WHAT NEEDS TO BE DONE: For every line that contains the string "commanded", pull that line out of the material below.

BEGIN PROVIDED MATERIAL

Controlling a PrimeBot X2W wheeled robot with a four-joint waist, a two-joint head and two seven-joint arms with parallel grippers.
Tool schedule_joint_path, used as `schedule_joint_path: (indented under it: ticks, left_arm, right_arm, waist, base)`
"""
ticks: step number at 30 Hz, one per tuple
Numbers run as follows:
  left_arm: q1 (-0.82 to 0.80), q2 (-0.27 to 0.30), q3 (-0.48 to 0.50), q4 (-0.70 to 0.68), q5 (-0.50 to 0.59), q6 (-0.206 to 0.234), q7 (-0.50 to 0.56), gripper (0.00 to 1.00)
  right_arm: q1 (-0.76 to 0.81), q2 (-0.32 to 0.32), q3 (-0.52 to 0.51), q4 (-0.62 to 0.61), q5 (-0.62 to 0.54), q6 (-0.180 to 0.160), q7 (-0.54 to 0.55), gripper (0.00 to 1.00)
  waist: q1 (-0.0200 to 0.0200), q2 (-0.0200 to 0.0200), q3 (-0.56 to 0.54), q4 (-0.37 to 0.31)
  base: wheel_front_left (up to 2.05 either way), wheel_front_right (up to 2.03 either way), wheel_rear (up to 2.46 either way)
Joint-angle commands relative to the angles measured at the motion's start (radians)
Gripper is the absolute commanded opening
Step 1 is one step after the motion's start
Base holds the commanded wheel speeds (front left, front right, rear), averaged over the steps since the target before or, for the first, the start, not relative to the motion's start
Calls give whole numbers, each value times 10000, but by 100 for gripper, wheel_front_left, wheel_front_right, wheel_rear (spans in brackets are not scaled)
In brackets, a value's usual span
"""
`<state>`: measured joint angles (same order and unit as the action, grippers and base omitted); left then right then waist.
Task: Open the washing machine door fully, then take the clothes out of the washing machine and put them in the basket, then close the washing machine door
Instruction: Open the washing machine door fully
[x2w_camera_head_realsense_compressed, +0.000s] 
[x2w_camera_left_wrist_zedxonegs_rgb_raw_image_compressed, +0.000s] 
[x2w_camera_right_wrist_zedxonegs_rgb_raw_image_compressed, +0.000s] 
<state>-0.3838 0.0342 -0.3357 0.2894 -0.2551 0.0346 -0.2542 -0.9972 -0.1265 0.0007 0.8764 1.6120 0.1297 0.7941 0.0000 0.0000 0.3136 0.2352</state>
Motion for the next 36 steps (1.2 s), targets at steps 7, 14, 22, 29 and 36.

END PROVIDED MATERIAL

EXPECTED OUTPUT:
Gripper is the absolute commanded opening
Base holds the commanded wheel speeds (front left, front right, rear), averaged over the steps since the target before or, for the first, the start, not relative to the motion's start

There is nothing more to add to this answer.